The tokenization of intellectual property can be an efficient tool to manage IP rights, using blockchain technology or a similar distributed ledger technology. Important in this context are self-sovereign identities (SSI), the associated verifiable credentials (VC) and decentralized identifiers (DID). IP offices have already started to use blockchain technology: IP Australia initiated a blockchain project with smart trademark badges; EUIPO, together with Malta and other national EU IP offices, have started to use blockchain technology for registered trademarks and designs; and Rospatent has developed a blockchain-based "IPR management platform".

Moreover, the EU Commission stated in its recently published IP action plan that blockchain technology will help to "achieve more transparency and better rights data management, notably with regard to copyright and an improved identification of rights owners". Nevertheless, blockchain-based IP management, particularly when it comes to industrial IP rights, is still in its infancy. If 2021 was characterized by notable interest and investment in blockchain and crypto projects that further accelerated developments in this field, 2022 might be the year in which we begin to receive greater clarification regarding which token projects will begin to take root.

Picture by Erich Wagner ( and is licensed under the Creative Commons Attribution-Share Alike 4.0 International license.

Tokenization of intellectual property for IP rights management Tokenization of intellectual property for IP rights management Reviewed by Neil Wilkof on Thursday, January 13, 2022 Rating: 5


  1. If there's a way of implementing blockchain-based stuff without a massive environmental hit (proof-of-work/proof-of-stake both involving appalling wastes of resources) then my response would still be "meh." As it stands, "h*ll, no" is more like it. There's nothing you can do with blockchain that you can't do with a conventional database, as sooner or later you need oversight & regulation, and you might as well burn that in right at the start, in which case the distributed anonymous ledger nonsense can go straight in the bin.

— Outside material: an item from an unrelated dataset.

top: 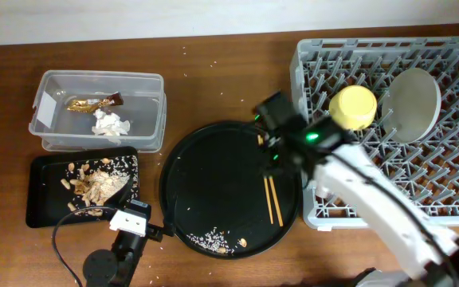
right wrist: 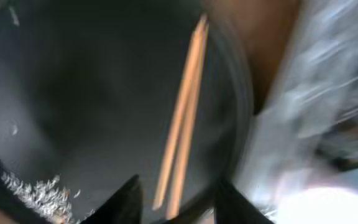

  2. Even if all this were implemented using a non-proof-of-work/proof-of-stake blockchain process, this is a solution in search of a problem.

    We already have a superior technology, properly regulated, for tracking IP ownership - namely, the registries of patents, trademarks, utility models, and so forth managed by IPOs.

    NFTs add nothing to this because mere ownership of an NFT token does not confer any form of monopoly right. Such monopoly rights can only arise from enforceable legal frameworks. Those frameworks exist in the form of patent law, trademark law, design law, copyright law, etc. - which work fine without NFTs.

    NFTs are a modern tulipmania - a scam for investors who make their decisions on buzzwords rather than actual technical understanding, and a flagrant front for money laundering. The IP industry would do its best to resist any engagement with this pointless field, a world of pointless boondoggles, naked scams, and environmental devastation.

  3. Very much agree with the other two commenters. They will call it "web 3.0" to make you seem like a dinosaur opposing the inevitable but it's just attempts to financialise everything and nothing just to speculate on more and more metaphysical concepts (are financial instruments not abstract enough!).

    NFTs of (to my eyes rather hideous) apes worth five or six figures are already frequently stolen. What happens when a hacker takes the NFT of a patent for a cancer cure? Absurd on its face.